With more and more police officers losing their lives in the line of duty, police are looking to communities to help put an end to police killings.
At least 56 police officers were killed during the first seven months of 2011. Police Minister Nathi Mthethwa described the deaths as a crisis.
In an effort to address the problem, police recently held a summit on police killings. Community policing forums, business, civic organisations, media, research and academic institutions, as well as other interested parties came together to share their expertise and help government tackle the issue.
Based on suggestions that arose from the summit, the Police Ministry put together a programme of action.
As part of the programme, police plan to launch the Adopt-a-Cop campaign. The aim of the campaign is to change the behaviour of people towards police officers by encouraging them to see police officers as part of their families.
Police Ministry spokesman Zweli Mnisi said the campaign would raise awareness about police killings. “When people watch the news and see that another cop has been killed we don’t want them to think of it as just another statistic. People need to care and get involved. If they believe there is a criminal at a certain house, they must report that to police,” Mnisi said.
Another aspect of the programme of action will be the hosting of provincial summits to mobilise communities across the country. “Police can never deal with crime alone. They need the help of communities and of all South Africans,” Mnisi added. He pointed out that community involvement was very important in fighting crime. In the past, many communities have already shown their support and made a difference by passing on information to police and by helping to track down police killers.

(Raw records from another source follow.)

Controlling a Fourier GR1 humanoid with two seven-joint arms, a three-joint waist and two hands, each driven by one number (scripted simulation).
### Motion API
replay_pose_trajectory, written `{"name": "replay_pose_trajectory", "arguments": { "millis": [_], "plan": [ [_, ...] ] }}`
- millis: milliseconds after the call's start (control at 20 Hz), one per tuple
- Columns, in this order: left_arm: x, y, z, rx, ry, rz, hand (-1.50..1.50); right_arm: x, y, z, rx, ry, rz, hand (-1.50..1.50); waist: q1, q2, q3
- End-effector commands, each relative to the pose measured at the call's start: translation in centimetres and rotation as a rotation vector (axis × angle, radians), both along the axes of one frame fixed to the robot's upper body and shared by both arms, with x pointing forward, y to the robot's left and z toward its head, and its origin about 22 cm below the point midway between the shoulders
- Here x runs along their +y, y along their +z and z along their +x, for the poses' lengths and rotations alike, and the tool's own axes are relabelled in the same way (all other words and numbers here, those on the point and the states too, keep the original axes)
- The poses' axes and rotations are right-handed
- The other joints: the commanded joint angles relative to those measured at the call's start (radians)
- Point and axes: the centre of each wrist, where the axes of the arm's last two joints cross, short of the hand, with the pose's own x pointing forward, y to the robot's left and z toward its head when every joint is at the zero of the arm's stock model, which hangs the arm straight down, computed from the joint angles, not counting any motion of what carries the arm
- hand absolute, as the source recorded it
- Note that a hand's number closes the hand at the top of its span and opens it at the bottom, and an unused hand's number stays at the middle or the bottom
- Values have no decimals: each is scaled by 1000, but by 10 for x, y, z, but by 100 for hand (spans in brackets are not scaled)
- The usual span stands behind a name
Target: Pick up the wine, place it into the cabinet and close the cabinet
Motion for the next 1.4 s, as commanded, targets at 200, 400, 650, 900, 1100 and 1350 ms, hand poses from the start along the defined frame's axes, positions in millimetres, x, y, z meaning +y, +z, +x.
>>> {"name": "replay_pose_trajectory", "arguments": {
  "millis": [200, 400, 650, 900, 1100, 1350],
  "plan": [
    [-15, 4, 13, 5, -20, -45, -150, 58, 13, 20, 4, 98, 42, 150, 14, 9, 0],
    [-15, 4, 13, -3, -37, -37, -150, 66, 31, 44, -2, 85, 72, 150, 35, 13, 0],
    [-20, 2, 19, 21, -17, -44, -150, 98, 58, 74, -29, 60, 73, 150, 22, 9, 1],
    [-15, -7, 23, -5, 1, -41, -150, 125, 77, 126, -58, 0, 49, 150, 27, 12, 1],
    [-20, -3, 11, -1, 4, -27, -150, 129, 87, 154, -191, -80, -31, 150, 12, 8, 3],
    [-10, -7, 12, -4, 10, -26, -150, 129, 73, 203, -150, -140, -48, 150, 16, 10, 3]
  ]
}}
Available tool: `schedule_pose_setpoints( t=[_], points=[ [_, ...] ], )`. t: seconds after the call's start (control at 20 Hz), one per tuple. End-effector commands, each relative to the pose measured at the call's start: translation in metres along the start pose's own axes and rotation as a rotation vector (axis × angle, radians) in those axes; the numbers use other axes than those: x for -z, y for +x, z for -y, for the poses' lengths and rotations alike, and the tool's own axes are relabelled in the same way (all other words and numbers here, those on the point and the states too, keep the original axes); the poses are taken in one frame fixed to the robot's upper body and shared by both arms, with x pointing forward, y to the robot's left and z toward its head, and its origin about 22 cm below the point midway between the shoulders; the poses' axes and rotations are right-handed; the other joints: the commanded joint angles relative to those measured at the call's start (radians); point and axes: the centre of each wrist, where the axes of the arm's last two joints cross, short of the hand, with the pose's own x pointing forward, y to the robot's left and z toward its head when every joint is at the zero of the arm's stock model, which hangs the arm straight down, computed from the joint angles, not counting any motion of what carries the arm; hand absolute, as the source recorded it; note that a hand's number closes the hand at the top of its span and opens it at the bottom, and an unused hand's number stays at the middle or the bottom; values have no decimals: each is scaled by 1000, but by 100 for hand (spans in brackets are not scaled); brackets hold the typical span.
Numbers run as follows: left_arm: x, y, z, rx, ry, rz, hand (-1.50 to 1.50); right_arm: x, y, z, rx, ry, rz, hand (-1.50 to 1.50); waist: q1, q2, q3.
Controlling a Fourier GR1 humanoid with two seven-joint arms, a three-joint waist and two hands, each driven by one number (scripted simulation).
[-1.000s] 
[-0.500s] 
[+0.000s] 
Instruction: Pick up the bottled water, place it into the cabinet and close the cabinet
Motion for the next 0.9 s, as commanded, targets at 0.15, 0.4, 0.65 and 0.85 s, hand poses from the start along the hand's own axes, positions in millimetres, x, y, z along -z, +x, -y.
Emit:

The provincial summits will discuss how all the relevant parties can help put an end to the killing of police in that particular province.
Other aspects of the programme include improving police training; establishing a committee to investigate the killings; giving more support to the families and friends of police officers who are killed; and flying national flags at half-mast at all police stations whenever a police officer is killed.
The Minister also called for harsher sentences to be handed down to those guilty of killing police.